December 19, 2024
The Treasures of Scripture for Panic Attacks
Dear friend,
Have you ever had a panic attack? I mean an honest-to-goodness, thought-you-were-going-to-die, uncontrollable physiological invasion of your own body experience? I haven’t, but I know many who have. It’s excruciating. And utterly terrifying, at least the first time, because you have no idea what is happening—you just know you feel like you aren’t going to make it.
It’s because of severe, confusing trials like panic attacks that biblical counseling exists. And it’s because of our desire to serve the church with rich, careful, practical theology that I am asking you to consider a year-end gift to help CCEF continue to engage the hardest issues we face.
I still remember my own first encounter with a panic attack. I was about eight years old and had been playing with a friend, but left the room for less than 30 seconds. When I returned, my friend was standing paralyzed and weeping in the middle of the room. My first instinct, of which I am now ashamed, was self-defensive: “It’s not fair for you to be mad. I didn’t do anything!” My friend was able to muster the presence of mind to say, “It’s nothing you did. I’m just so scared.” I got my mom. I was confused, but even at eight, I could appreciate that I had wandered too close to things “too high for me,” as Psalm 131 puts it.

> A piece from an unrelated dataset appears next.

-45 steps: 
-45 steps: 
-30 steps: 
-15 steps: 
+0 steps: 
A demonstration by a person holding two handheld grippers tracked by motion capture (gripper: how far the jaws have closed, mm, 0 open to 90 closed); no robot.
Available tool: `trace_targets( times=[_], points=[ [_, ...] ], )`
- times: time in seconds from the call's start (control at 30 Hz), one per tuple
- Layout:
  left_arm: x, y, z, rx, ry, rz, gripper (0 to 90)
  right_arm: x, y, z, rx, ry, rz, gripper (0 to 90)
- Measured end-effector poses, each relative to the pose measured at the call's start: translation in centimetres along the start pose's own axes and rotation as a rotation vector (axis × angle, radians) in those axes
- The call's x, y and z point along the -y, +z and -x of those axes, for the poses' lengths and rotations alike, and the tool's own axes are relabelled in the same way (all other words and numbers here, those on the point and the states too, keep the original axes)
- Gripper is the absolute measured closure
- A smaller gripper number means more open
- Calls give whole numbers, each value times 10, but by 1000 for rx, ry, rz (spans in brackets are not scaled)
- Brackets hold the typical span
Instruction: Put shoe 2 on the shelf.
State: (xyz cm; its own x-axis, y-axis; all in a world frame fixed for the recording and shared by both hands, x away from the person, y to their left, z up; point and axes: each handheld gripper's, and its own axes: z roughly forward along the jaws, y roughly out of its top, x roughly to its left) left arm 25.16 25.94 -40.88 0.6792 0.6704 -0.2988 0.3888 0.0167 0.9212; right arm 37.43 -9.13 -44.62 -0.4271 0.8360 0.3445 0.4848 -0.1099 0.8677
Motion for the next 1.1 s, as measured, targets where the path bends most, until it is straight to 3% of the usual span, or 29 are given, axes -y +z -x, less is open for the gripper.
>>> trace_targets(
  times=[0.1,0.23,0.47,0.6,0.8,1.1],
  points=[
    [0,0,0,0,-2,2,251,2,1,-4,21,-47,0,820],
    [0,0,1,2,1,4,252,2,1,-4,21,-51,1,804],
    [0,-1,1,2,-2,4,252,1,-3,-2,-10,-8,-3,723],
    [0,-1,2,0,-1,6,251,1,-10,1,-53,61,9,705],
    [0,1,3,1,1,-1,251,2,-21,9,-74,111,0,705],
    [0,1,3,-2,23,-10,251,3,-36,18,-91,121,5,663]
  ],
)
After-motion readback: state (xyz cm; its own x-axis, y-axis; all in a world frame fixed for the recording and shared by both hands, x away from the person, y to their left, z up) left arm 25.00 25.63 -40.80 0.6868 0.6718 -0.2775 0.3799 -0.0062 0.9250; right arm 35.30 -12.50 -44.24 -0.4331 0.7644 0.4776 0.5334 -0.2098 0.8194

I’ve learned a lot since then. I’ve counseled moms who experience panic attacks sparked by fears about their children. I’ve worked with people who find almost any social interaction to be a place of extreme danger. I’ve talked to confident, assertive business men who have had to pull to the side of the road on a normal Tuesday commute because they thought they were having a heart attack. I’ve walked a family through admitting an adult child to a psych ward because his panic attacks were so severe. I’ve seen a single session of counseling lead to a complete, extended remission of panic attacks. I’ve seen years of care and truth support and strengthen mature saints whose panic attacks do not relent.
Panic attacks are mysterious. They are one of the keynote places where the complexity of the body–soul interface is on display. Sometimes the connection between a set of fears and a bodily shutdown are obvious. Much more often, the connection between particular anxieties and a particular episode of heart, lungs, and brain going off the rails is utterly mysterious.
I say all this to set the stage for a very simple truth: when terrible, confusing things come crashing down into one’s life, the need for help from a trustworthy source is acute. That is why we want to ask you to support us in this work.
As counselors at CCEF, we are constantly engaging people who are dealing with panic attacks and the like: experiences that fracture our understanding of the world and the help we can anticipate from God, leaving us upended and gasping. We find ourselves walking with brothers and sisters in Christ whose lives have been totaled, trying to help them discern a path of faithfulness and hope. Sometimes that means radical relief from suffering. Sometimes panic attacks and profound trials are alleviated when we recognize our absence of trust that the Lord will see us through. Other times it is the kindness and compassion of a friend who can affirm that one is walking faithfully through deep trials, such as panic attacks, that is the steadying ballast needed to keep someone from capsizing in life and faith.
This is why it brings such joy to our hearts when we hear of ways the Lord is meeting his saints, such as this pastor who recently ended a season of receiving counseling at CCEF:
For the most part, things have been going well—praise God for that. However, I've still experienced moments of quasi-panic in response to various stimuli. Just today, after another brief episode, this time in a car wash, I felt the Lord might be giving me some clarity on why this is occurring. I noticed that this fear of feeling trapped has been a thread throughout each episode, whether it be physically, mentally, or even socially trapped. I think this whole season of wrestling has been exposing my need to rest in what the Lord thinks of me.
Our goal at CCEF is to help people walk through the hardest places with a radically clear understanding of Christ with them and Christ leading them. We want to help individuals do this, and we want to train up numerous counselors to help others do this. We want to encourage and support churches in their efforts to help their beloved brothers and sisters walk with each other through the hardest things. We want to press into panic attacks and whatever new problems and crises arise in each new season of the church’s history.
Would you make a gift to CCEF today? Your support helps guard, guide, and protect the Lord’s sheep—not only by helping individual strugglers but also by training counselors around the globe to help the most vulnerable and most troubled to find hope and rest in Christ.
Blessings,
Alasdair Groves
Executive Director
P. S. As I write this, we’re asking the Lord to provide another $700,000 by December 31. Thank you for considering how you might support this work of applying Scripture to the darkest corners of human life.